Only text lines belong in the answer: the lines from the first one in the records through the line with "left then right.", copied exactly.

Entries taken from a collection
---*---

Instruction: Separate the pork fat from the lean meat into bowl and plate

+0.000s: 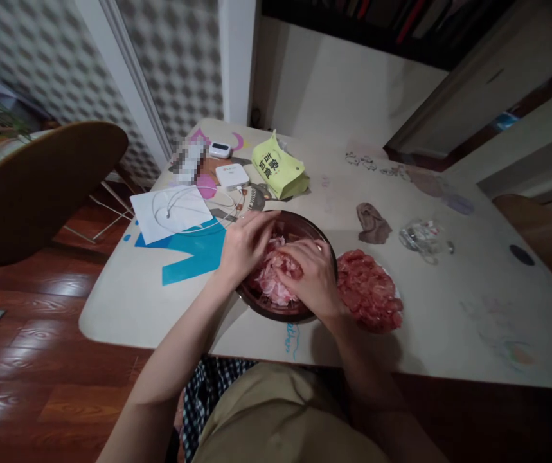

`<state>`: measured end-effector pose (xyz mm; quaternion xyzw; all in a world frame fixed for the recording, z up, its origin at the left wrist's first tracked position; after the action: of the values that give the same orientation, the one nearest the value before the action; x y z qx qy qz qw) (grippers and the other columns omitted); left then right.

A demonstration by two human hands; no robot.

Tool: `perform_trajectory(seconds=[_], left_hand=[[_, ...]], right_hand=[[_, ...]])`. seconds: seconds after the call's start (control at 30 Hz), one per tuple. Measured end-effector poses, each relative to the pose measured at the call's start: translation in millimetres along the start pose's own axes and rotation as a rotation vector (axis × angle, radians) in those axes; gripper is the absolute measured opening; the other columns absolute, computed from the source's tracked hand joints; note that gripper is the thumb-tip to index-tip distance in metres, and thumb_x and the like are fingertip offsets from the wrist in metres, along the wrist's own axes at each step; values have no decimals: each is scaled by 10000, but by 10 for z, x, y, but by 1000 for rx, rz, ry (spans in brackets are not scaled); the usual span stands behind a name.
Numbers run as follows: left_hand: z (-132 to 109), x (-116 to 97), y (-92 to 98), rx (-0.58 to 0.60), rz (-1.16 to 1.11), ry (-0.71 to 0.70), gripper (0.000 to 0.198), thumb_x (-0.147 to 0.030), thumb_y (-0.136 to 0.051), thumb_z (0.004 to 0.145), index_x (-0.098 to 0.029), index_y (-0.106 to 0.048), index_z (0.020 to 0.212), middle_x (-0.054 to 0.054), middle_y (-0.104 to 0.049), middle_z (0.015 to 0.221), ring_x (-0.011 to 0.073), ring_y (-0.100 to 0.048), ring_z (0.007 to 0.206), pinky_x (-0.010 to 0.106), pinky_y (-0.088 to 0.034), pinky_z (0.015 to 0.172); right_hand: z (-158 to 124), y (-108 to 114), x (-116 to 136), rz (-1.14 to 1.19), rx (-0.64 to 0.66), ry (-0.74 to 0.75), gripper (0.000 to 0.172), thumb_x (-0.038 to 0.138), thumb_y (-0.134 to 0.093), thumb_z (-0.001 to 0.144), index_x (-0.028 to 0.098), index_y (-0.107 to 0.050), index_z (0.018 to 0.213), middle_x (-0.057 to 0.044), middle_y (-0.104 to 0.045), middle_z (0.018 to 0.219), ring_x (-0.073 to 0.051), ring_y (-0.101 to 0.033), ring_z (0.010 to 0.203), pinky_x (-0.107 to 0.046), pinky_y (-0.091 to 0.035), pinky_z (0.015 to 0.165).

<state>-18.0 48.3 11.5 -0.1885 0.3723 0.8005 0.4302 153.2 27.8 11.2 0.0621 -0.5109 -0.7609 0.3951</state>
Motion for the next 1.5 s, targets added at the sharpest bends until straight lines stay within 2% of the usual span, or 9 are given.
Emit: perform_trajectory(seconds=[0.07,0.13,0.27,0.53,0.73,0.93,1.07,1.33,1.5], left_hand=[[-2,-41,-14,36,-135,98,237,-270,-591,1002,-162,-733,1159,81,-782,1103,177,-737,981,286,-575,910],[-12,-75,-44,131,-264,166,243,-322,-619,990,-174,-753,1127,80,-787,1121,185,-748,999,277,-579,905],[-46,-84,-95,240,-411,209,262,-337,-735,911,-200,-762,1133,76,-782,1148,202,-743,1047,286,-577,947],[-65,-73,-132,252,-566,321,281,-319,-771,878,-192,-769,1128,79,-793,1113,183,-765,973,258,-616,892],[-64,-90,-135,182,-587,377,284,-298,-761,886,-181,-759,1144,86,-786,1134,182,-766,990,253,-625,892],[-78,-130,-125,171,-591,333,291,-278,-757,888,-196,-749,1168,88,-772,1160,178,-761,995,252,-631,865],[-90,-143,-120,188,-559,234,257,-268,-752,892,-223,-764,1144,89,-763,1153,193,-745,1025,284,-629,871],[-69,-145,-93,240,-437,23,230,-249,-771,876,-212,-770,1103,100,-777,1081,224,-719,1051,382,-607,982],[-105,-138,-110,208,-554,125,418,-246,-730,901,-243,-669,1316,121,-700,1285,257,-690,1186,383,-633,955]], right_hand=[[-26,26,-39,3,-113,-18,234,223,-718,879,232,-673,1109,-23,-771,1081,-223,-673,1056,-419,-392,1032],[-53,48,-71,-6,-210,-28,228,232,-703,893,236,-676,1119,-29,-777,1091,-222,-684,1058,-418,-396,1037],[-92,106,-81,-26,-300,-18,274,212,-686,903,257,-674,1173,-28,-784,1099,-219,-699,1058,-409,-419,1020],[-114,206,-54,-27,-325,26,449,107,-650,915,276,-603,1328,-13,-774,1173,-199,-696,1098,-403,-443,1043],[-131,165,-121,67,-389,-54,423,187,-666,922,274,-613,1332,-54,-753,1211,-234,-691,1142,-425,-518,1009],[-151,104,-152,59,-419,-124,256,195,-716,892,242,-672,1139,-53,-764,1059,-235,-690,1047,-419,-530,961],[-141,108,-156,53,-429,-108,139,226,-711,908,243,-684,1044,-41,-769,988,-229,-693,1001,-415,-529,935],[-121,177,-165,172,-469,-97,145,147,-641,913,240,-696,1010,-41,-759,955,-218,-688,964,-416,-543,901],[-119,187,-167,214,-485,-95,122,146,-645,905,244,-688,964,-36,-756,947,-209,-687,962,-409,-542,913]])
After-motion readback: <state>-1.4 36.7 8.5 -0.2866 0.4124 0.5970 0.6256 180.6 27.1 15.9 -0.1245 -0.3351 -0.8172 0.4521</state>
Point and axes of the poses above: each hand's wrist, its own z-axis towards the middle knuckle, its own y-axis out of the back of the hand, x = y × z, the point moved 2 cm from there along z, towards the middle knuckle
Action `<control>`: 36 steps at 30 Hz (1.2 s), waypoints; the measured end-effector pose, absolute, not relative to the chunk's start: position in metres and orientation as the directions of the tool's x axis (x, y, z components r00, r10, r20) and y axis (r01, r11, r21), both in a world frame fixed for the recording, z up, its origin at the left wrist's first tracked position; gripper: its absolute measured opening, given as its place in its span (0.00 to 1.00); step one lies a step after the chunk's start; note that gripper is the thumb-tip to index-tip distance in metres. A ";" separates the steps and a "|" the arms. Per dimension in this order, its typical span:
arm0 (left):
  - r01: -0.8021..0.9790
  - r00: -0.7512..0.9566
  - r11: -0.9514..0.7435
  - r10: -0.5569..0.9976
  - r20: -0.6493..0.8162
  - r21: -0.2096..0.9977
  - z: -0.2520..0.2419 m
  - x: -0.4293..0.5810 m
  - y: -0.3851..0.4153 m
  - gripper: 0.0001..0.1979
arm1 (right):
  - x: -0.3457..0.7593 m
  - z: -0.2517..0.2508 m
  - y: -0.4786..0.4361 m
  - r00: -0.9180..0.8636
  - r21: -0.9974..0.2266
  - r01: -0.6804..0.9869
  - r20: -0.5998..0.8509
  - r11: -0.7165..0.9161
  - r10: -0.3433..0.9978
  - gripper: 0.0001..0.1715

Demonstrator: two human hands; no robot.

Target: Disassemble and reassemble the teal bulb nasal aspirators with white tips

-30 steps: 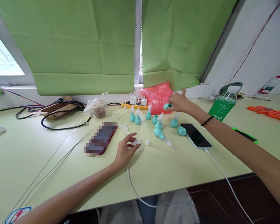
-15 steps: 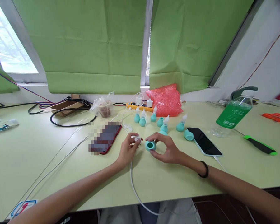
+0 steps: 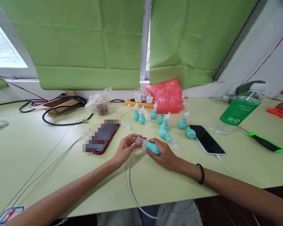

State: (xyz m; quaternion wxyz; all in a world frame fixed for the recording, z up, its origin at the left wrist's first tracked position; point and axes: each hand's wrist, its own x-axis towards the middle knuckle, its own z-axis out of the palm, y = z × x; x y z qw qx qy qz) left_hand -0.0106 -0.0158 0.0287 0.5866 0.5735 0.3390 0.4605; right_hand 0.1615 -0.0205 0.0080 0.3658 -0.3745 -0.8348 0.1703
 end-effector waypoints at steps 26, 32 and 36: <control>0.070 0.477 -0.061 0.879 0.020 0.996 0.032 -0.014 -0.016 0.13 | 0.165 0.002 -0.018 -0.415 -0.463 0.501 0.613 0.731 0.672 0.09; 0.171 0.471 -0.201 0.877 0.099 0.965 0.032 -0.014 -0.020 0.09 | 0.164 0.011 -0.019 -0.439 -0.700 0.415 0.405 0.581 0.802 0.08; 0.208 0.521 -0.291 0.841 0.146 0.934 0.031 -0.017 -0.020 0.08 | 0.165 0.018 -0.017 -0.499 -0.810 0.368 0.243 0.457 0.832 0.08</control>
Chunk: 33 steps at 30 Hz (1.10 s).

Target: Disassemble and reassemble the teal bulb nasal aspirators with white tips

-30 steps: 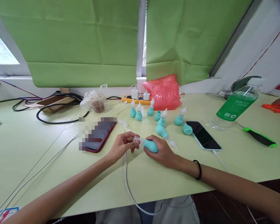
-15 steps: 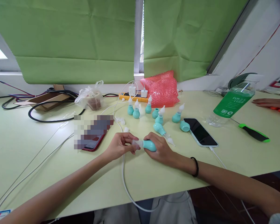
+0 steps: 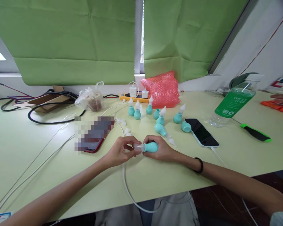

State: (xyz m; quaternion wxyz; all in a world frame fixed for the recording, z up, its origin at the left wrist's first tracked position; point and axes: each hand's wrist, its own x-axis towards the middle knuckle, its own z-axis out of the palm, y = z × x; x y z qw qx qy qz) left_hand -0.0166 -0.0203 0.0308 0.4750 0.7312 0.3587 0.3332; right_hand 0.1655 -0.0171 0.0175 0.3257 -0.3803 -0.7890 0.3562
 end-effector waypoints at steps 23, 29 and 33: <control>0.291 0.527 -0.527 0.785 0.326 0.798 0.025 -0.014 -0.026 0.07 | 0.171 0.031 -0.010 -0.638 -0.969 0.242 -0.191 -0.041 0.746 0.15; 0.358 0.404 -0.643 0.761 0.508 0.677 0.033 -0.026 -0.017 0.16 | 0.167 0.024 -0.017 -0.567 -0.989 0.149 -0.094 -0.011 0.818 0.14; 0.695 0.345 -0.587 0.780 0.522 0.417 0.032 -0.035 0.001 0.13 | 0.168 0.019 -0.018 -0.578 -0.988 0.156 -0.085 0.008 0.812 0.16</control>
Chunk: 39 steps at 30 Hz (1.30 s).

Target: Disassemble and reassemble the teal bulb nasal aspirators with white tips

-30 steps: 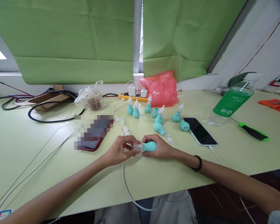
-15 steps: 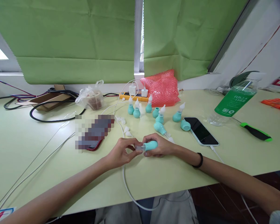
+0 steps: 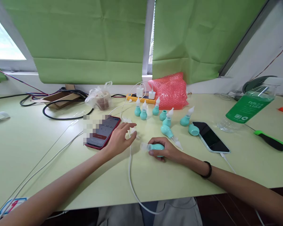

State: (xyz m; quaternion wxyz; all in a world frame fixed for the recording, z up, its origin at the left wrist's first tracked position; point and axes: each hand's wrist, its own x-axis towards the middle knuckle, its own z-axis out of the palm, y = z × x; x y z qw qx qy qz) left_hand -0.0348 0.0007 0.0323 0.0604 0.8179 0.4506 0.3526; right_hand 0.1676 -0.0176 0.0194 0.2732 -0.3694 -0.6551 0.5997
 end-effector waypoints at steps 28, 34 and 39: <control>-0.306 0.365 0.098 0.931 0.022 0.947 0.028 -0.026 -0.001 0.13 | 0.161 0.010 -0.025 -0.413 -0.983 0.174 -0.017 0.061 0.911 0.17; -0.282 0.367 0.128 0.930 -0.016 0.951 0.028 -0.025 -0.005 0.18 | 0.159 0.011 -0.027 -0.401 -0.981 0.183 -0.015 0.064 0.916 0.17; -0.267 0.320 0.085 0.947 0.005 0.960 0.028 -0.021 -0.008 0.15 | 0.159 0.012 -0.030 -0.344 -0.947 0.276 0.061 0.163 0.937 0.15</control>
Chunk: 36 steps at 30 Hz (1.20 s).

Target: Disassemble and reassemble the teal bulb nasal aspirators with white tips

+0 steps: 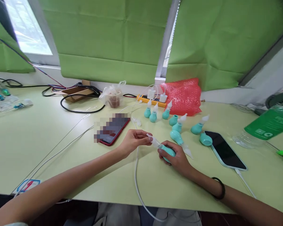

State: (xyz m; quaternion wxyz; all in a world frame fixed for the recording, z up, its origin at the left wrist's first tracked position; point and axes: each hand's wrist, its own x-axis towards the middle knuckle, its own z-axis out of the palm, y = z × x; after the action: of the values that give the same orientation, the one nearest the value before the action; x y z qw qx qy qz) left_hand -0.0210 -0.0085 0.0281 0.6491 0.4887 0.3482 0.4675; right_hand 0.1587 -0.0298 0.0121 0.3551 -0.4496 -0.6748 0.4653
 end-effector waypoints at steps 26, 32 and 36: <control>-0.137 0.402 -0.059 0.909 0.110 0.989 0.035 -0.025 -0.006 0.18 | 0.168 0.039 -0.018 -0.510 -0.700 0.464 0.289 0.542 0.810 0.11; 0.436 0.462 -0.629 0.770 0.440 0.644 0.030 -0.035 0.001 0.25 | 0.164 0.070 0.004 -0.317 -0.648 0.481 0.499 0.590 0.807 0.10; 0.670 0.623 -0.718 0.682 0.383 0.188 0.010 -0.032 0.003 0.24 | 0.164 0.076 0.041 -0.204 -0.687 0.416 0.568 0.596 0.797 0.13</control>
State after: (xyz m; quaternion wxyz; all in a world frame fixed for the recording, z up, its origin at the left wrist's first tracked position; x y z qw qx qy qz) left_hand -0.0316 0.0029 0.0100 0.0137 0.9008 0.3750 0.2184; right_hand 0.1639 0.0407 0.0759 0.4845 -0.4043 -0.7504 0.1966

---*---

Exercise response
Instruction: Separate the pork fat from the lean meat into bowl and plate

+0.000s: 

`<state>`: measured end-effector pose (xyz mm; quaternion xyzw; all in a world frame fixed for the recording, z up, its origin at the left wrist's first tracked position; after the action: of the values that give the same orientation, the one nearest the value before the action; x y z qx qy qz qw) (grippers and the other columns omitted); left then right.

The complete answer has been given.